Stored entries
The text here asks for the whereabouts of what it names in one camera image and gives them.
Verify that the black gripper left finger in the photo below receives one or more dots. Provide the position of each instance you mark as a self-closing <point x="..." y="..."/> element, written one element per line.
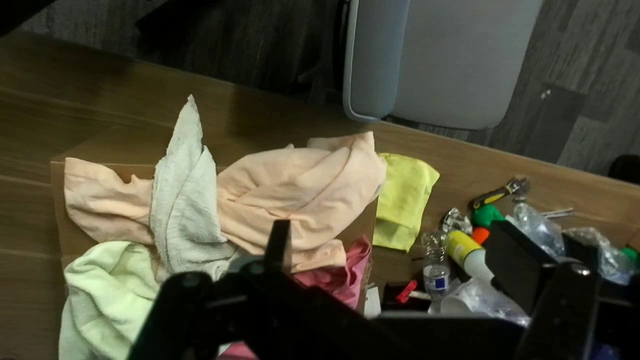
<point x="200" y="307"/>

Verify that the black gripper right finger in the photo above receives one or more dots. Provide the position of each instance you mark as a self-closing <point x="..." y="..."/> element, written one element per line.
<point x="553" y="292"/>

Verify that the light green towel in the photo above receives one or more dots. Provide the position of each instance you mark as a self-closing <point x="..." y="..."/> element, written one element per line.
<point x="106" y="292"/>

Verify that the off-white towel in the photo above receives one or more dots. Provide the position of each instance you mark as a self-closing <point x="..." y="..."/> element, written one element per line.
<point x="183" y="201"/>

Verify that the peach shirt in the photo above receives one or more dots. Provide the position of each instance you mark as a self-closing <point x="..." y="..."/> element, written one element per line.
<point x="301" y="192"/>

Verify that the grey office chair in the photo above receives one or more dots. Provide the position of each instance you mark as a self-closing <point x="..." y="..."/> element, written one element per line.
<point x="433" y="61"/>

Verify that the clear plastic bag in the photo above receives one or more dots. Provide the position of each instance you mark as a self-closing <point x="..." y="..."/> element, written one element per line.
<point x="537" y="227"/>
<point x="601" y="251"/>

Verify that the clear plastic wrapper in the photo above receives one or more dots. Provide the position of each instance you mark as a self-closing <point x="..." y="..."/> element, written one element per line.
<point x="481" y="301"/>

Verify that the green plastic item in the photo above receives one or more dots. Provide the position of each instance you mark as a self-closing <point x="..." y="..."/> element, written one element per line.
<point x="630" y="257"/>

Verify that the orange plastic piece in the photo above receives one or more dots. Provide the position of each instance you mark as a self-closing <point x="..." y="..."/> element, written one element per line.
<point x="481" y="234"/>

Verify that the white spray bottle yellow label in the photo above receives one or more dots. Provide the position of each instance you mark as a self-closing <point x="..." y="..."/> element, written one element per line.
<point x="466" y="251"/>

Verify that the green plastic toy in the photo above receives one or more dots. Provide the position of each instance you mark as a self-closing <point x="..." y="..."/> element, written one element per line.
<point x="489" y="214"/>

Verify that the clear water bottle blue label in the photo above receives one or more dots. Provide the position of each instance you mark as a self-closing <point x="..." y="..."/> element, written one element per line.
<point x="437" y="277"/>

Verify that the crumpled silver foil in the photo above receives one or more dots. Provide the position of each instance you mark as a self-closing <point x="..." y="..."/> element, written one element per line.
<point x="455" y="220"/>

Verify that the pink cloth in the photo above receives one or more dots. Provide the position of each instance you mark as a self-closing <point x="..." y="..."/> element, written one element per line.
<point x="341" y="277"/>

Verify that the small red item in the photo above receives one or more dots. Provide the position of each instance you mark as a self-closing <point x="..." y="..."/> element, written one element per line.
<point x="404" y="292"/>

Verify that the yellow cloth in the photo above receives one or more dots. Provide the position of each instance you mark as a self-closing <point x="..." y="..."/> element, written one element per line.
<point x="403" y="201"/>

Work instruction =
Your output should be an exact copy of the lines from the one containing "Verify that the pink" through the last line of the data above.

Answer space =
Verify that the pink cloth in the photo above receives one or more dots. Provide the position of each instance you mark as a self-closing <point x="..." y="..."/> element, written one element per line.
<point x="341" y="277"/>

Verify that the small red item in the photo above receives one or more dots. Provide the position of each instance you mark as a self-closing <point x="..." y="..."/> element, written one element per line.
<point x="404" y="292"/>

Verify that the yellow cloth in the photo above receives one or more dots. Provide the position of each instance you mark as a self-closing <point x="..." y="..."/> element, written one element per line.
<point x="403" y="201"/>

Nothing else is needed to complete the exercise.